I’ve seen/been a referrer for some programs like these in this in my world, and I will say there’s broad “triaging” of these patients into the very sickest and highest risks for complications, non-compliance, exacerbations, etc. because of the spectrum of people who present with these illnesses. That’s because as healthcare workers we deeply want to help the typical chronically ill patient avoid readmissions and are all too happy to sign them up for these fantastic wrap around services BECAUSE IT’S WHAT IS GOOD FOR THE PATIENT. It should be a standard of care to evaluate most of them for some or all of these services.
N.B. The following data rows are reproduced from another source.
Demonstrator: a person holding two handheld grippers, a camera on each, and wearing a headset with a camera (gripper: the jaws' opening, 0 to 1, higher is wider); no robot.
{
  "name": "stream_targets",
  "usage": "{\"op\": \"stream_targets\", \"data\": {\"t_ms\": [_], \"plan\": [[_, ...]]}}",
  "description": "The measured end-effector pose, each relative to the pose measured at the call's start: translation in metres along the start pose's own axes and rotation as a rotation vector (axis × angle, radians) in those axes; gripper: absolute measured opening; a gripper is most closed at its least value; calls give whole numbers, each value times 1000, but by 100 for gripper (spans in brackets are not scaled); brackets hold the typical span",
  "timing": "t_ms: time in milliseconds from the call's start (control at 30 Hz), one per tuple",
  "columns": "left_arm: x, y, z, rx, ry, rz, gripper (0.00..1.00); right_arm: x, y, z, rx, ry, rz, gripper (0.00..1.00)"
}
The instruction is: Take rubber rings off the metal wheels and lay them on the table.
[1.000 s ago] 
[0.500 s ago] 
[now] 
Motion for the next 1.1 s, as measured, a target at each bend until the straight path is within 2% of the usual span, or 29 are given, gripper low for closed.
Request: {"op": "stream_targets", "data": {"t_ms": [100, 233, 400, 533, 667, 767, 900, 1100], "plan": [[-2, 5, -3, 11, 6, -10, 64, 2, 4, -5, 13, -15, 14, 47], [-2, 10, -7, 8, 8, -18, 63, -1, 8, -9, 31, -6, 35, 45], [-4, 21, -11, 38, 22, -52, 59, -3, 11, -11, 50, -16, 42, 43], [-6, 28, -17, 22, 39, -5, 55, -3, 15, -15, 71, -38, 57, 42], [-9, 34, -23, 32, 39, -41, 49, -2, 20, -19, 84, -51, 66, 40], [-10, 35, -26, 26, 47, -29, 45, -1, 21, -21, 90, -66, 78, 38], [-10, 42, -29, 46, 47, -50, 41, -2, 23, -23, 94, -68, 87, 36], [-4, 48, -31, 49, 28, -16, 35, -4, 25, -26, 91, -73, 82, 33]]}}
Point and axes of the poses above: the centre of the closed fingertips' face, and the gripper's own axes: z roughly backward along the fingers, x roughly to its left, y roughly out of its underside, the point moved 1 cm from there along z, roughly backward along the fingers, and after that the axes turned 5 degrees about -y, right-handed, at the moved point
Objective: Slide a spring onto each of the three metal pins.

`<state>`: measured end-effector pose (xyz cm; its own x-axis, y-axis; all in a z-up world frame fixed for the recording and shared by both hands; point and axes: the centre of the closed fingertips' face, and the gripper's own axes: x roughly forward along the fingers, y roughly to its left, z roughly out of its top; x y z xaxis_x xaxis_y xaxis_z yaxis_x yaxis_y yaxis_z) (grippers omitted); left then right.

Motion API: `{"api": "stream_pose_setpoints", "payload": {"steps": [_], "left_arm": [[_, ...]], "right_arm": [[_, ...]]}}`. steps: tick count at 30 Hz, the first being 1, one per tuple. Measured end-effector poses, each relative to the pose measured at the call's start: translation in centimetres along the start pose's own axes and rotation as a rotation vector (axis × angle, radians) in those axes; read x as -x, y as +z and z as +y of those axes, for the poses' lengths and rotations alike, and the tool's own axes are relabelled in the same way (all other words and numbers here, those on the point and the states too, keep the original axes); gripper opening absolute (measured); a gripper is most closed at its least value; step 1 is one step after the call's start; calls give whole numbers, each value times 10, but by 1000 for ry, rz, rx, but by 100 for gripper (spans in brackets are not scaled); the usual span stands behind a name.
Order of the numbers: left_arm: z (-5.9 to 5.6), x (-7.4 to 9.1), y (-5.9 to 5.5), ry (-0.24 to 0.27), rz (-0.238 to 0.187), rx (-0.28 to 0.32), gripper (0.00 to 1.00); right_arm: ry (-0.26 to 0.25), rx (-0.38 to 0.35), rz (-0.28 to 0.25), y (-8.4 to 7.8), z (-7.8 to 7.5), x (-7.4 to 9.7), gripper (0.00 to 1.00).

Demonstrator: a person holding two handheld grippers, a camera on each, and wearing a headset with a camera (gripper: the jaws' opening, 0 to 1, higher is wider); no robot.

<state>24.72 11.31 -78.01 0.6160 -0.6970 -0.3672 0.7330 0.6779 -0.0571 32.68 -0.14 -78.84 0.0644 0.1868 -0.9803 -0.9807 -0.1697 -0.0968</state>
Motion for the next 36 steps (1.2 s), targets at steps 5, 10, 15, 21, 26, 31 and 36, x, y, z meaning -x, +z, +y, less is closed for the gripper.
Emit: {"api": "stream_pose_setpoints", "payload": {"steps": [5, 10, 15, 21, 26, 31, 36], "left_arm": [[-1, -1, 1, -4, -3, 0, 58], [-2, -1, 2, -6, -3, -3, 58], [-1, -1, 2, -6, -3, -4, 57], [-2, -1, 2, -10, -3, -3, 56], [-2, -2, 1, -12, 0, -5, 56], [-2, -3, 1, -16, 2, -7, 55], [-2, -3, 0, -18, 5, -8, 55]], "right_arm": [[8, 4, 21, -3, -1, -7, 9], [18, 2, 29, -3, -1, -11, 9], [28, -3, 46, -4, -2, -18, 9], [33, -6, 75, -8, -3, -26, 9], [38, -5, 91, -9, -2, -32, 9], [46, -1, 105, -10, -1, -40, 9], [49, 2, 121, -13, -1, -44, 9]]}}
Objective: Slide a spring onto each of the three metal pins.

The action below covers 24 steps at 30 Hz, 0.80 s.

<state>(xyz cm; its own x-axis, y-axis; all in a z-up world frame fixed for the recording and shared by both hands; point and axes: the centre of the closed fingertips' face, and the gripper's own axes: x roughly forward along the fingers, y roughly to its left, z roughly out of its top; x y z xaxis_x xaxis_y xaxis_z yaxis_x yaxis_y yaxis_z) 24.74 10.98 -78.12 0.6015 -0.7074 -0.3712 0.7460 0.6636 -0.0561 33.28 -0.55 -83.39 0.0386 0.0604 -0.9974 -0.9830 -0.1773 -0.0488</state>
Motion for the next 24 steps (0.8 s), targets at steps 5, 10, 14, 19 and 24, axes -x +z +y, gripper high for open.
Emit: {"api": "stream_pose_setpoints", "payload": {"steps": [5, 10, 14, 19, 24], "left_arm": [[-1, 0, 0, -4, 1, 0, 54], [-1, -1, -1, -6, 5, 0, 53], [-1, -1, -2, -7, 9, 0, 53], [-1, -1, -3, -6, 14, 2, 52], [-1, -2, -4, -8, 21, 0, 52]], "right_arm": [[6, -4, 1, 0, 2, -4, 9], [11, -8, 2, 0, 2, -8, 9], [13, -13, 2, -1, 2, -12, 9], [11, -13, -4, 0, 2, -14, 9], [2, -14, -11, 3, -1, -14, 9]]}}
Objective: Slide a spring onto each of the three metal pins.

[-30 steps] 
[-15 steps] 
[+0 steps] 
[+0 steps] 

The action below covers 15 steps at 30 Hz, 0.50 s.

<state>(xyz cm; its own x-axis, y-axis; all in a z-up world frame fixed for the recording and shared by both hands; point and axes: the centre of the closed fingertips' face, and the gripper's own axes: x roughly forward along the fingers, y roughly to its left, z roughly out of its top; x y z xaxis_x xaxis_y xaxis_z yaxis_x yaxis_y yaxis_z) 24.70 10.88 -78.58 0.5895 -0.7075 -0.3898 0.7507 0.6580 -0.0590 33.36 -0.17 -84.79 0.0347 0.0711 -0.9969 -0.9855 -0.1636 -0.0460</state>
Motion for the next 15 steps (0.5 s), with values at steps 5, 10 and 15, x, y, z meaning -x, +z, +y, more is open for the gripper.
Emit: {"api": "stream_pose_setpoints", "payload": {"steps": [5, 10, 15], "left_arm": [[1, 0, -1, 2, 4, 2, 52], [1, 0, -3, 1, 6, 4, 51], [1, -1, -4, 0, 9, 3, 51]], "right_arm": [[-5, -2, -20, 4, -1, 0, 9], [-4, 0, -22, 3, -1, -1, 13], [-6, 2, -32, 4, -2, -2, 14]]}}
See, this is what good healthcare looks like. Sometimes you do what costs the same or even more in order to help people have the best quality of life they can achieve, even with serious diagnoses, because it’s what is best for patients , their families and for society. As long as we keep trying to justify good healthcare to a system that only plays by the rules of a profit motive we’ll see that very same “capitalistic” system stifle real innovation and improved care.
Barbara
Because many health expenses are primarily caused by social factors and providing more, even better, health care does not address underlying social causes. Housing and mental illness are particularly intertwined, but homelessness contributes to other chronic diseases because it removes control over many facets of a person’s life, like diet and sleep. Yet, many social programs are designed to make housing into almost a kind of reward for people who successfully manage mental illness or drug addiction without apparent recognition that homelessness is so stressful it can all by itself cause acute psychotic episodes or make the need for relief through drugs of abuse seem overwhelming. The reason to address homelessness is obviously, because it is the right thing to do but ALL BY ITSELF it would likely lower the incidence of many health care and other social costs.
For that reason alone, this study proves something really important, and it is not a failure at all.
jl
Thanks for informative post and interesting comments. The conclusion is consistent with previous research of longitudinal expenditure patters, at least for large expenditures for serious conditions. People move out of serious health states at random, given their pre-existing clinical risk. There is persistence in the large expenditures, they decay back towards the norm. So, I agree with David on this, and thank him for an intuitive explanation of ‘regression towards the mean’.
I think the lesson here is not that preventive care, or creating special protocols and case management programs for high risk people is ineffective, but by the time large expenditures occur, it is too late, and people are on a fairly predetermined clinical course, on average.
@Feathers: randomization is necessary to separate causation from correlation problem. Maybe my explanation above helps.
jl
@Another Scott: You make a good point. It is difficult to measure true health care costs in a health care system as fragmented as the US. But hospital expenditures are 2/3 or more of health care costs, so I think the study’s conclusions are important, and the outcome measure is meaningful.